It's a tough day in retail, as the sector is getting pounded in the midst of earnings season. Canada Goose (GOOS - Get Report)  was a victim as well, closing lower by more than 30.8% in Wednesday trading.

Shares are hitting new 52-week lows in the sessions, despite Canada Goose reporting fourth-quarter earnings of 9 cents per share, 5 cents ahead of expectations Wednesday morning. However, revenue of C$156.2 million missed expectations for C$156.8 million. Management provided a three-year outlook that includes "at least" 20% revenue growth and 25% earnings growth, but that's down big from this year's 40.5% revenue growth and earnings growth of 61.9%.

Is Canada Goose a bad company? No. But it happened to report a revenue miss ahead of its slowest quarter and issue guidance that is not being well received. Also, the retail industry is getting destroyed right now and sentiment couldn't be worse. Essentially no one wants to own retail right now -- Canada Goose stock included. Just look across the space, with Abercrombie & Fitch (ANF - Get Report) , American Eagle (AEO - Get Report) , Dick's Sporting Goods (DKS - Get Report) and others getting smacked.

So what now? Let's look at the charts. 

Trading Canada Goose Stock

Daily chart of Canada Goose stock.
Daily chart of Canada Goose stock.

Canada Goose is a high-growth retailer that's now running into some serious trouble on the charts. After spiking back from its December lows near $40 and rallying to almost $60 in February, GOOS stock has been putting in a series of lower highs. The 200-day moving average turned into resistance in late-April, with the 20-day and 50-day moving averages joining in on the resistance party earlier this month. 

Shares continued to bounce along ~$47.50 support, but there were signs pointing to trouble. The lower highs were the first sign and the moving averages were the second. Regarding the latter, not only did they begin acting as resistance, but they also began trending lower. That said, uptrend support (purple line) was guiding Canada Goose stock into a multi-month wedge, telling investors that they could expect a big move in the share price when it eventually broke. We just didn't know the direction -- until Wednesday. 

With the fall, shares are tumbling into no man's land. GOOS stock dropped below all sorts of support levels, blowing through the 2019 and December lows, as well as prior channel support (blue line) near $37.50. Simply put, this one is being hammered and there's no telling what level will step in to save it. 

The last time we saw this much volume came in mid-February. Canada Goose stock suffered a two-day decline before bouncing on the third day. Will that happen again? It's tough to say. All I know is, GOOS stock is not giving investors the all-clear right now.
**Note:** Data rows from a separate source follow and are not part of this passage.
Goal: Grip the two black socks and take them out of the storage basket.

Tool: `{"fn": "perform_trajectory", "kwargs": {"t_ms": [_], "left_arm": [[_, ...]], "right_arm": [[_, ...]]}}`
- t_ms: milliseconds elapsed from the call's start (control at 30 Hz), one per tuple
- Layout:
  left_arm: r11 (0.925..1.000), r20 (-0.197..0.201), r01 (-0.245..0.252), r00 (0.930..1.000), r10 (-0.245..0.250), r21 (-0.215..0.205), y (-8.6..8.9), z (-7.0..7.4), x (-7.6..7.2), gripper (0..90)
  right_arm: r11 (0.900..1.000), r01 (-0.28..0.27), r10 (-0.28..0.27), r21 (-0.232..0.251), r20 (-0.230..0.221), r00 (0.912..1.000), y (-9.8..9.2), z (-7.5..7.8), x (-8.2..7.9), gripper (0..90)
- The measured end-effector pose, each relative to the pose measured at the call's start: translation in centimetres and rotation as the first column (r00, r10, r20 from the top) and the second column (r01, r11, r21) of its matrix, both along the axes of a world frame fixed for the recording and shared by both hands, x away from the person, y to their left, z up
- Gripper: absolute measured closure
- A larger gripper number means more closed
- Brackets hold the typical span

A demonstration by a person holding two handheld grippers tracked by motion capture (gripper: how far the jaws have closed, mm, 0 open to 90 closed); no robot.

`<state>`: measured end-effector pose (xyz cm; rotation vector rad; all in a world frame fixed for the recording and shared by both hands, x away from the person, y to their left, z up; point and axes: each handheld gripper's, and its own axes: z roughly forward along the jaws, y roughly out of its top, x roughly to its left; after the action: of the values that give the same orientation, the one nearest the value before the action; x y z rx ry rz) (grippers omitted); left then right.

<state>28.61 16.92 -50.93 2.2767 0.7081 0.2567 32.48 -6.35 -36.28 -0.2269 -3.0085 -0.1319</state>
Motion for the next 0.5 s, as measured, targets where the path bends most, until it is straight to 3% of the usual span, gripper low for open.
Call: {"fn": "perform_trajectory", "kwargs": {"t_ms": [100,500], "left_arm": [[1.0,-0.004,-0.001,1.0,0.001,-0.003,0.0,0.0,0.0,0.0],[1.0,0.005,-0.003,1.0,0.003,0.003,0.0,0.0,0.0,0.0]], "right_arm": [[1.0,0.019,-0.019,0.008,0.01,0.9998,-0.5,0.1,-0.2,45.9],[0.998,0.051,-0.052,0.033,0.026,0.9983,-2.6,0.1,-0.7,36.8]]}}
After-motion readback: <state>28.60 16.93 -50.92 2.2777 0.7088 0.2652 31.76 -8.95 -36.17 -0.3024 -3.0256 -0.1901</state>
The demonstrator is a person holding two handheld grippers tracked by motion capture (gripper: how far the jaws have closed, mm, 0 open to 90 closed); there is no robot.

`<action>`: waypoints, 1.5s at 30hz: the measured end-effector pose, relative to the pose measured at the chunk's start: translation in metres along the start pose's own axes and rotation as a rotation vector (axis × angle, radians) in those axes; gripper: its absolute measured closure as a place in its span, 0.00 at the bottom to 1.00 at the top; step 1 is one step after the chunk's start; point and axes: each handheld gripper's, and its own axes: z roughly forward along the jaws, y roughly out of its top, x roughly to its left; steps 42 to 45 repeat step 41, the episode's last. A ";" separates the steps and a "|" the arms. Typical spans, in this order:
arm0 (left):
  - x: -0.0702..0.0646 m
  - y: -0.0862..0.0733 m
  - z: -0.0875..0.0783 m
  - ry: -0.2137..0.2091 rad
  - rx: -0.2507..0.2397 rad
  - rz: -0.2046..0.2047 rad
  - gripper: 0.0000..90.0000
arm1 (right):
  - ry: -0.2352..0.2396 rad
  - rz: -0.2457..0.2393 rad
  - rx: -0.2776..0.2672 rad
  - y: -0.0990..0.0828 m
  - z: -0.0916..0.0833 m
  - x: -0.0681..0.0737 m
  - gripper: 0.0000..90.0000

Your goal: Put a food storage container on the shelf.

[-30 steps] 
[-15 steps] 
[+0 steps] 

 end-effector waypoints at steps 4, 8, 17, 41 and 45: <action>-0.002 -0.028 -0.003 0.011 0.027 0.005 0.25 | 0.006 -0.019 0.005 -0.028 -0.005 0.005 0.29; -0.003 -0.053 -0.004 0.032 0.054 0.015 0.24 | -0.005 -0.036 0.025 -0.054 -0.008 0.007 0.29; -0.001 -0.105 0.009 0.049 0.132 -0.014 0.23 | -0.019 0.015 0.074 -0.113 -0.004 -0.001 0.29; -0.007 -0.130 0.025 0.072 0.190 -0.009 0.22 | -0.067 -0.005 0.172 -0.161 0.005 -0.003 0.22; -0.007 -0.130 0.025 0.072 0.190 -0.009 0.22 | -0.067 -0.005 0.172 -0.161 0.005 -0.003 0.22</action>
I would give the stock a few more days to see if and where it bottoms. That would give the stock a chance to exhaust the selling and see where buyers come in. On a rebound, I want to see how Canada Goose stock does with the $37 to $38 area. In other words, I want to see if it can reclaim this area so it will act as support, or if a rebound to it acts as resistance. If it's the latter, a retest of the 2019 lows will be on the table. 

This article is commentary by an independent contributor. At the time of publication, the author had no positions in the stocks mentioned.